Using the listing below, print exactly everything from the line with "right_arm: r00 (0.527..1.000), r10" down to the line with "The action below", both included, and nothing more.

════════════════════

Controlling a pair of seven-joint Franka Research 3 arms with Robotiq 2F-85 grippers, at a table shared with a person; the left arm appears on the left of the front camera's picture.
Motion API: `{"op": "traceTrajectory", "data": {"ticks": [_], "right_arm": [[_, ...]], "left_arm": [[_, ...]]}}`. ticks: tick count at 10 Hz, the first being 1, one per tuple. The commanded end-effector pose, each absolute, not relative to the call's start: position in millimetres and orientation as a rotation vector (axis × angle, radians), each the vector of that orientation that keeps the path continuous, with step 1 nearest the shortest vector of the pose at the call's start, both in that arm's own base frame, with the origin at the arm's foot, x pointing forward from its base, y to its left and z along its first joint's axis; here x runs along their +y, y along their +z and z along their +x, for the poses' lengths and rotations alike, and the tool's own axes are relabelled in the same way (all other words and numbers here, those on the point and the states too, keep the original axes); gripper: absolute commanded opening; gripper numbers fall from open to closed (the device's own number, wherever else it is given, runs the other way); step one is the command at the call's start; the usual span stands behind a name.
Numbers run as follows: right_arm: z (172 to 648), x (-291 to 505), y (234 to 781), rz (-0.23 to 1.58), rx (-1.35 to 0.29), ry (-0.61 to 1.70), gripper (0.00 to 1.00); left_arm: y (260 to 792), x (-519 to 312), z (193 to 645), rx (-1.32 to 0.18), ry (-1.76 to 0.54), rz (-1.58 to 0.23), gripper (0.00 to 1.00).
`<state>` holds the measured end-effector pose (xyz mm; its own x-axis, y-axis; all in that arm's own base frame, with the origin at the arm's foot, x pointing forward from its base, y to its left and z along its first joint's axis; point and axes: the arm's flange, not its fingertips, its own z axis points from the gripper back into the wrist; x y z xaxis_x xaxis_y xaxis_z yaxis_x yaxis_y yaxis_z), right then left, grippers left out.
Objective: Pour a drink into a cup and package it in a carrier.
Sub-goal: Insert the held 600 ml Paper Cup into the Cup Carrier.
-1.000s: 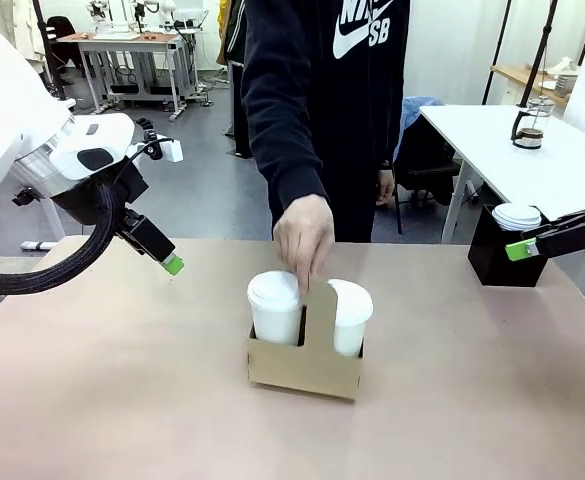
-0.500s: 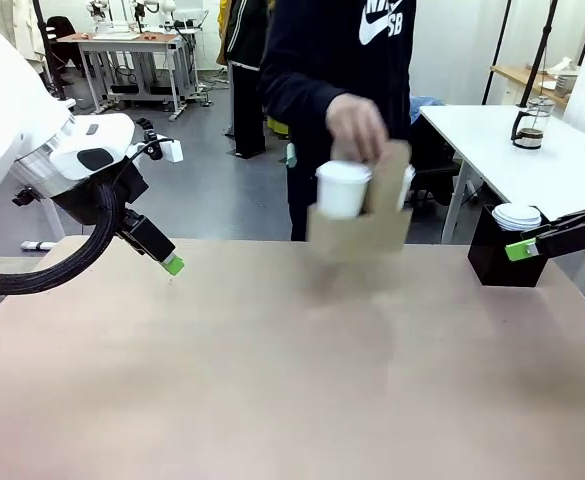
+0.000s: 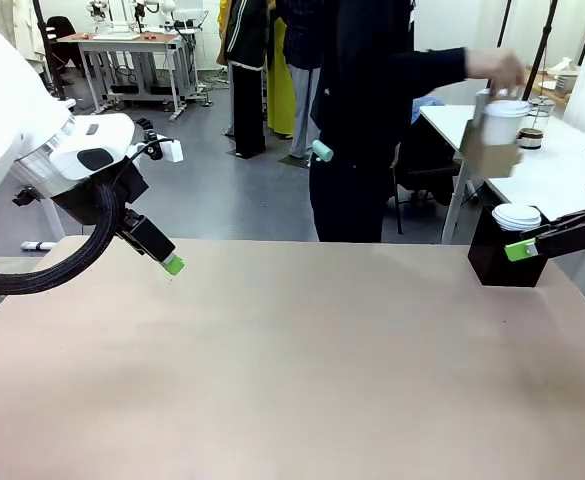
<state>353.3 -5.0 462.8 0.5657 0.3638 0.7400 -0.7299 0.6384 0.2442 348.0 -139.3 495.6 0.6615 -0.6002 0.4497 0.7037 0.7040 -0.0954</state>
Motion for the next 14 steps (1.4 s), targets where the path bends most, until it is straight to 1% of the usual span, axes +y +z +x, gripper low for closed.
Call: {"op": "traceTrajectory", "data": {"ticks": [1,14], "right_arm": [[350.7,-4.8,463.3,0.567,-0.683,0.665,1.0],[350.7,-4.8,463.3,0.567,-0.683,0.665,1.0]], "left_arm": [[498.1,-139.7,347.3,-0.402,-0.737,-0.275,1.0],[498.1,-139.7,347.3,-0.402,-0.737,-0.275,1.0]]}}
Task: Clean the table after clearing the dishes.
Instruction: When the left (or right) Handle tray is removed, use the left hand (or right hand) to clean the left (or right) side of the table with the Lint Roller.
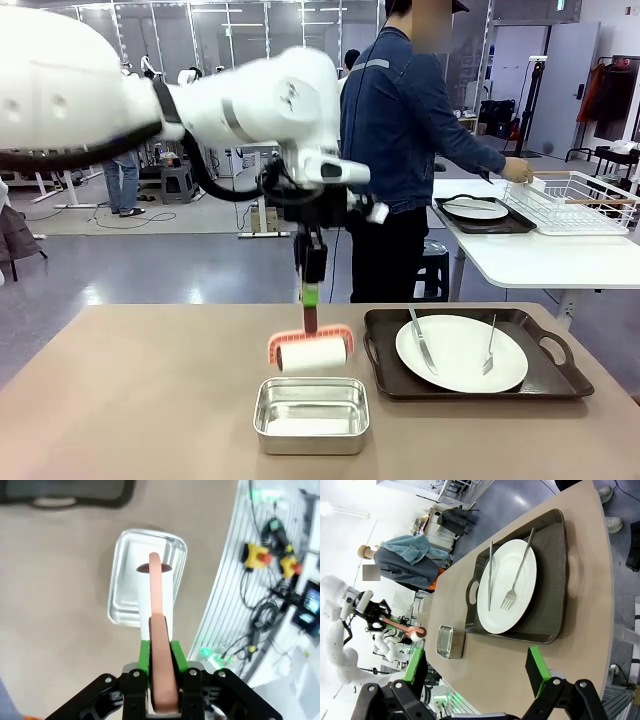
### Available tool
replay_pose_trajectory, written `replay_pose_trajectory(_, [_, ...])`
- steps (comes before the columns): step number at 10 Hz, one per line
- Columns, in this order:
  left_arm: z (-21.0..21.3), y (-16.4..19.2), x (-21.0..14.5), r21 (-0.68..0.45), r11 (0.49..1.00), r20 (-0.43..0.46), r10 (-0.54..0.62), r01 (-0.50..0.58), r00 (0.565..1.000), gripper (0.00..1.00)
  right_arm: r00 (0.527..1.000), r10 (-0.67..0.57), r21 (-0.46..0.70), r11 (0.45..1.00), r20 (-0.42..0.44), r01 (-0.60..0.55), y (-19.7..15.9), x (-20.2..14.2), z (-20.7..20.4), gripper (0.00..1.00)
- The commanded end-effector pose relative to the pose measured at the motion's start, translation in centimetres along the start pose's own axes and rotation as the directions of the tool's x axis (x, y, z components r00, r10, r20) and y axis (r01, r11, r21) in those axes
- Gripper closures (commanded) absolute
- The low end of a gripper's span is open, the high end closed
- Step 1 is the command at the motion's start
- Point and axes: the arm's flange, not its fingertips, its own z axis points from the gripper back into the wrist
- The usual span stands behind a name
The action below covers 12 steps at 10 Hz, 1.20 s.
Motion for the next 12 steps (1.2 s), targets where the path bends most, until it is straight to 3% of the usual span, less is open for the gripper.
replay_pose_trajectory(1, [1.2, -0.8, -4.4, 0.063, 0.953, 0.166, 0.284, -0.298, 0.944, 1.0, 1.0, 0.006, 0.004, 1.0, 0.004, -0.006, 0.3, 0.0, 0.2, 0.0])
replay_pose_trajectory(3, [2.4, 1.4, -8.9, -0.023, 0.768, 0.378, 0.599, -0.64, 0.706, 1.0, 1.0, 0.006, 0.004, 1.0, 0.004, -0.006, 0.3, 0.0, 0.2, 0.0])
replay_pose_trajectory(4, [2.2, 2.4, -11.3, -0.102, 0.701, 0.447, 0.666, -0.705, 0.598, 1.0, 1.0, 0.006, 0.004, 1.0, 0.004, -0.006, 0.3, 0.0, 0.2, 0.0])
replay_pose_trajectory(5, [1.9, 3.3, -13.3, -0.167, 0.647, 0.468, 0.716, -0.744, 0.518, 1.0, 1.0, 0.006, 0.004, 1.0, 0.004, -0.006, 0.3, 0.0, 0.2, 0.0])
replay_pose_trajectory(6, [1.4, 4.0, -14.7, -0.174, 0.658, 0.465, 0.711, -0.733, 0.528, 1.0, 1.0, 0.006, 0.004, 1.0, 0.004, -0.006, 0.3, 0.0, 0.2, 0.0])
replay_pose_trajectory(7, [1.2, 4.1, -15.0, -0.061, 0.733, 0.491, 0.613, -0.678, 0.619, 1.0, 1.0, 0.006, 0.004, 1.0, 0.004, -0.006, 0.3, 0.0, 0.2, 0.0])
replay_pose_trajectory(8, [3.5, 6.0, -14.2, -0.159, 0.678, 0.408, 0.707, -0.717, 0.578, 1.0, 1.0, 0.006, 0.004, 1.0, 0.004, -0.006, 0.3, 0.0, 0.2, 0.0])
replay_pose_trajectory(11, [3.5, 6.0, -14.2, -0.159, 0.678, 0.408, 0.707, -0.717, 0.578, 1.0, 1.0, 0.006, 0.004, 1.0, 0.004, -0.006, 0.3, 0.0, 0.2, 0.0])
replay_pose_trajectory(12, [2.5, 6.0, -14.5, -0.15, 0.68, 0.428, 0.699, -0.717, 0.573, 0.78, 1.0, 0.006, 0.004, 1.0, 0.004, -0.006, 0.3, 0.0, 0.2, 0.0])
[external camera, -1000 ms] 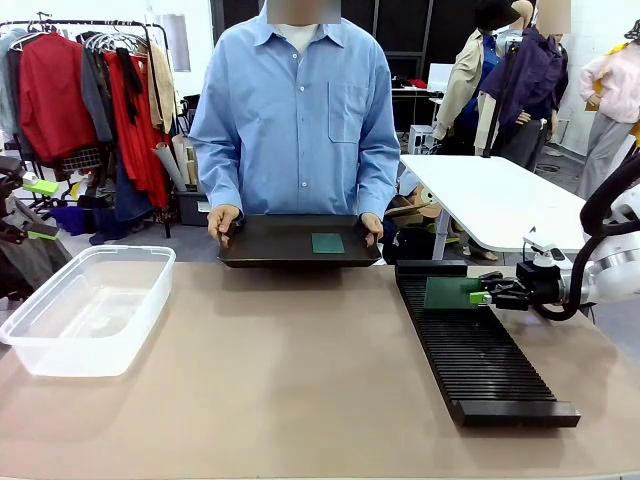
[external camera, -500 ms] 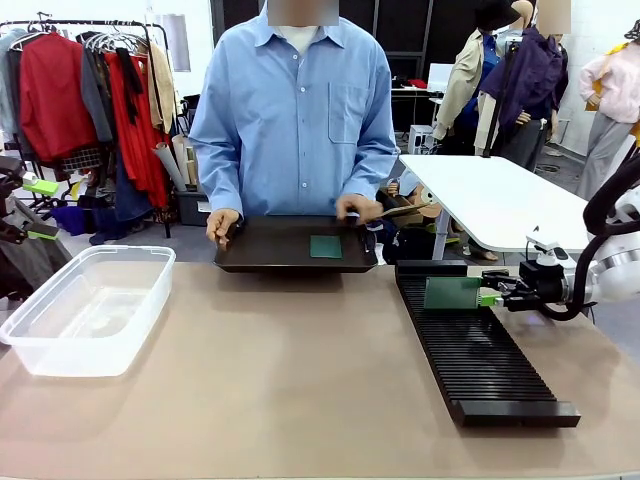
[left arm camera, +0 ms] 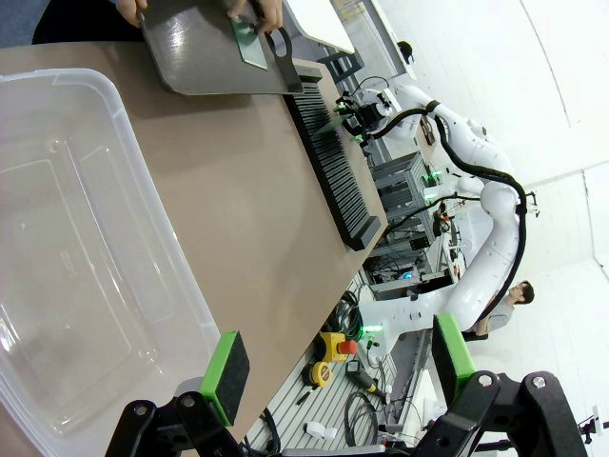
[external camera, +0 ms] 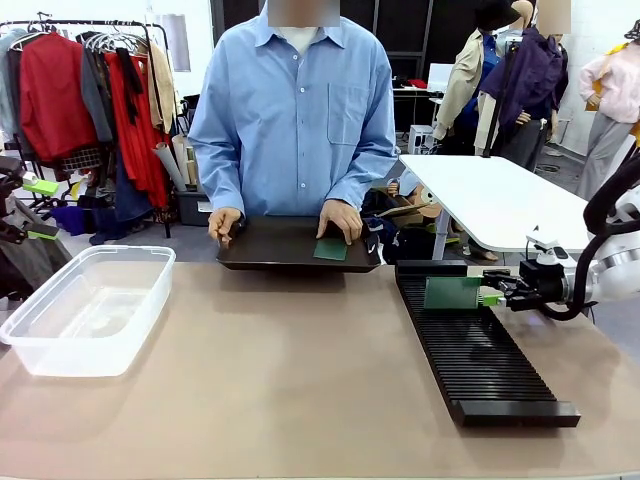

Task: Sort PCBs into racks and boxes based on the side picked up.
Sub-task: If the short side of the Blank PCB is picked up, insert it into the PCB Rack ; if the long side is picked up, place it in the Organizing box.

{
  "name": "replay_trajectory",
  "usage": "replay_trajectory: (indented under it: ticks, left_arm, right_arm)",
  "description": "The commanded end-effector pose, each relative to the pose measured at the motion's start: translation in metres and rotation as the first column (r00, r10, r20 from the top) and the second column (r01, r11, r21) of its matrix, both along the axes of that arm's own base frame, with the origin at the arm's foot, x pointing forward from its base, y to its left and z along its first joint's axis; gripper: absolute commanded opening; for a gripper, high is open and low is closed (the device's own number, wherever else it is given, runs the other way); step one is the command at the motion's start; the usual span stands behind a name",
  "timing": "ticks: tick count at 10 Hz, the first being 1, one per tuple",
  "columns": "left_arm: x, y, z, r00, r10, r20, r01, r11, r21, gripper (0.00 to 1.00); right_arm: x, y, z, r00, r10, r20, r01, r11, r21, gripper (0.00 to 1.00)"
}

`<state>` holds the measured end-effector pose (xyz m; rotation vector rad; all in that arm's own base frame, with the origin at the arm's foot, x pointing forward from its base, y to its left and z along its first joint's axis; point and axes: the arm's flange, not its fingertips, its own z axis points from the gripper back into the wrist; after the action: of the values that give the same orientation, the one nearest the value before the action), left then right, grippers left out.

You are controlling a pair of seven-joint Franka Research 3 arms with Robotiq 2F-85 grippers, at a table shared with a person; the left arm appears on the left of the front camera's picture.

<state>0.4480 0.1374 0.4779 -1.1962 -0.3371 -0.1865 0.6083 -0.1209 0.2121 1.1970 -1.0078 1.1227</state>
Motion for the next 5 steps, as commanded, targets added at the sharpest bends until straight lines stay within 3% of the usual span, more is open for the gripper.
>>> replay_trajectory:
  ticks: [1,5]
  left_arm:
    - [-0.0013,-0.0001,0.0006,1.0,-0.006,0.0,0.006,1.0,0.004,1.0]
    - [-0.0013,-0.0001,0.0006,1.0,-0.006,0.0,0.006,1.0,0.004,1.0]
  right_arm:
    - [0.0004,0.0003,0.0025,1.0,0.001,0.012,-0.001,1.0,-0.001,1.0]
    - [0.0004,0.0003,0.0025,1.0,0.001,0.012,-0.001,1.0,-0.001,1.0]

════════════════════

■ Answer for this exercise ■
  right_arm: r00 (0.527..1.000), r10 (-0.67..0.57), r21 (-0.46..0.70), r11 (0.45..1.00), r20 (-0.42..0.44), r01 (-0.60..0.55), y (-19.7..15.9), x (-20.2..14.2), z (-20.7..20.4), gripper (0.00..1.00)
- The commanded end-effector pose relative to the pose measured at the motion's start, translation in centimetres along the start pose's own axes and rotation as the directions of the tool's x axis (x, y, z components r00, r10, r20) and y axis (r01, r11, r21) in those axes
- Gripper closures (commanded) absolute
- The low end of a gripper's span is open, the high end closed
- Step 1 is the command at the motion's start
- Point and axes: the arm's flange, not its fingertips, its own z axis points from the gripper back into the wrist
- The usual span stands behind a name
The action below covers 12 steps at 10 Hz, 1.20 s.

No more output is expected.